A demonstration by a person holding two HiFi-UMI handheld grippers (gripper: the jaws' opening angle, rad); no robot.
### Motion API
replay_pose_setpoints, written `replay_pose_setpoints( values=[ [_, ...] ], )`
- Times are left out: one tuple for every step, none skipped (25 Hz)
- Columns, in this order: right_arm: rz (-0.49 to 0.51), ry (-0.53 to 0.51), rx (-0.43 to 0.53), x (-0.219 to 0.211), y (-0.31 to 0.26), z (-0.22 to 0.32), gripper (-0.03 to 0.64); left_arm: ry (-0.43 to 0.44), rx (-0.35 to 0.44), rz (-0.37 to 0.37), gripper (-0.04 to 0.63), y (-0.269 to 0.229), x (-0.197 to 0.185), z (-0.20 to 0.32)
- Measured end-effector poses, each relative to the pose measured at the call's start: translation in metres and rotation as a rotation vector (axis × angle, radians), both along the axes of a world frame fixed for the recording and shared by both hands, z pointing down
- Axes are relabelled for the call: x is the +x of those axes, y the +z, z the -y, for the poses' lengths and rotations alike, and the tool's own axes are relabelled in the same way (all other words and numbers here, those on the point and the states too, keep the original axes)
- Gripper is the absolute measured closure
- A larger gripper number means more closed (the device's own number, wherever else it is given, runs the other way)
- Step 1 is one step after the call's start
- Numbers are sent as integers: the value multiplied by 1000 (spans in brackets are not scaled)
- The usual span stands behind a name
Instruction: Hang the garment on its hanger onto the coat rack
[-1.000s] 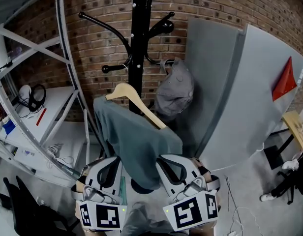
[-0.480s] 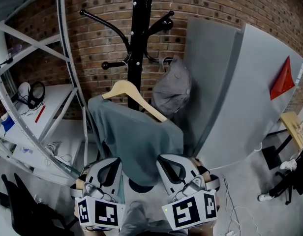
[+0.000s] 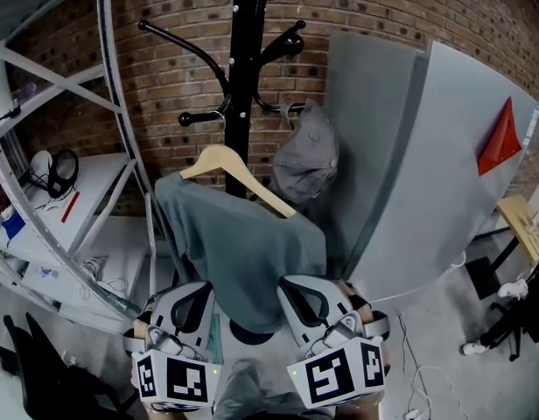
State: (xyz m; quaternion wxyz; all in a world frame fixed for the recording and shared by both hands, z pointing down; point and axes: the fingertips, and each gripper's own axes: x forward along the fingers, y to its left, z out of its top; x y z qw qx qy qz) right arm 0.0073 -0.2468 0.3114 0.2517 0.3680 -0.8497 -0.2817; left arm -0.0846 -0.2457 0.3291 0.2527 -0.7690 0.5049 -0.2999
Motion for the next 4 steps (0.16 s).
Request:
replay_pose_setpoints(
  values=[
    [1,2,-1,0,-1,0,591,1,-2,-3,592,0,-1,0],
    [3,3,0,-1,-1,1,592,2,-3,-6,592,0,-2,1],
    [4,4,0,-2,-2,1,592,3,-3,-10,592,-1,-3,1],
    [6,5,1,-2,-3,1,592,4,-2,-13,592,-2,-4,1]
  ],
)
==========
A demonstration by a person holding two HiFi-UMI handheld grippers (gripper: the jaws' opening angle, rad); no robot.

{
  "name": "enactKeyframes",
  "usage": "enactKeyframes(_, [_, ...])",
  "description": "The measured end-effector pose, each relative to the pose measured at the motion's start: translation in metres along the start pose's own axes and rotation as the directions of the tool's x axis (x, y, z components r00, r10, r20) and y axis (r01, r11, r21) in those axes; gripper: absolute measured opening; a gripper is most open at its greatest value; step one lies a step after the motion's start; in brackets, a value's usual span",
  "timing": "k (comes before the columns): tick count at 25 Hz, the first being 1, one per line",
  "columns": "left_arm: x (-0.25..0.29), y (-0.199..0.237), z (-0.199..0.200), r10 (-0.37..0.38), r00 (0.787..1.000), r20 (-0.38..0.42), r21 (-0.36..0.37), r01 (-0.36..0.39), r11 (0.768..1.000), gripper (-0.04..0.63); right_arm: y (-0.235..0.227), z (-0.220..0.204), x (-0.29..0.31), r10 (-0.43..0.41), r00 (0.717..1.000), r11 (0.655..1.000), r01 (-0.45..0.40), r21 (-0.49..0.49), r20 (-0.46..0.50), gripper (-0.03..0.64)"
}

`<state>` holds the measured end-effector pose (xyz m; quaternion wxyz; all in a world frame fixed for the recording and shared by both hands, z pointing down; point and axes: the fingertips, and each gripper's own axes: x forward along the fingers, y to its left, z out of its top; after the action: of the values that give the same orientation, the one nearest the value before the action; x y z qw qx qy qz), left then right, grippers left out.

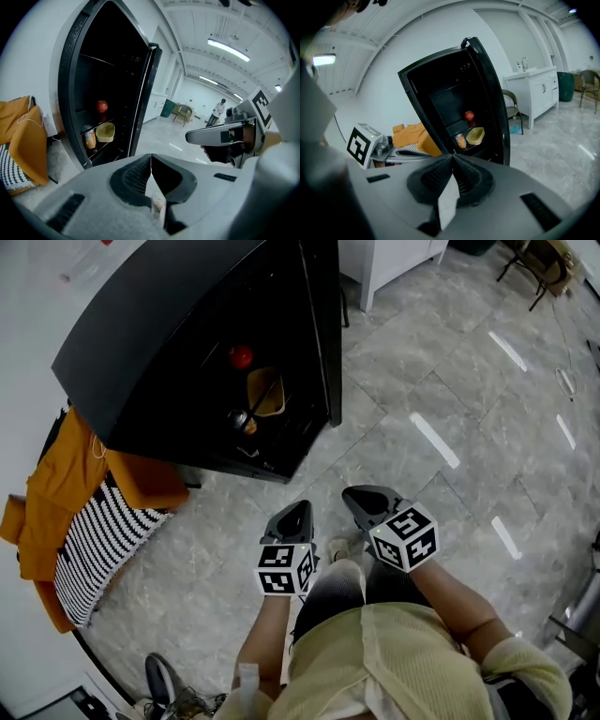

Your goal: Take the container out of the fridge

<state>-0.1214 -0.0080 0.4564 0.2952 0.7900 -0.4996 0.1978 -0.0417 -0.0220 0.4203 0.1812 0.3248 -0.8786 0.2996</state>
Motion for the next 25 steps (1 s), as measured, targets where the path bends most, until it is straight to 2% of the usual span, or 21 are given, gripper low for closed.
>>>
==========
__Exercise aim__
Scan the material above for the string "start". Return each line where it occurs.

__Written answer__
- Measured end-effector poses, each relative to the pose measured at the call's start: translation in metres and rotation as a rotation vector (axis × angle, radians), both along the axes of a world frame fixed for the recording and shared by both hands, z pointing down
- Step 1 is one step after the call's start
  "description": "The measured end-effector pose, each relative to the pose measured at the motion's start: translation in metres along the start pose's own axes and rotation as the directions of the tool's x axis (x, y, z components r00, r10, r20) and y axis (r01, r11, r21) in those axes; gripper: absolute measured opening; a gripper is most open at its greatest value; step one lies a step after the motion's start; in brackets, a value's usual span",

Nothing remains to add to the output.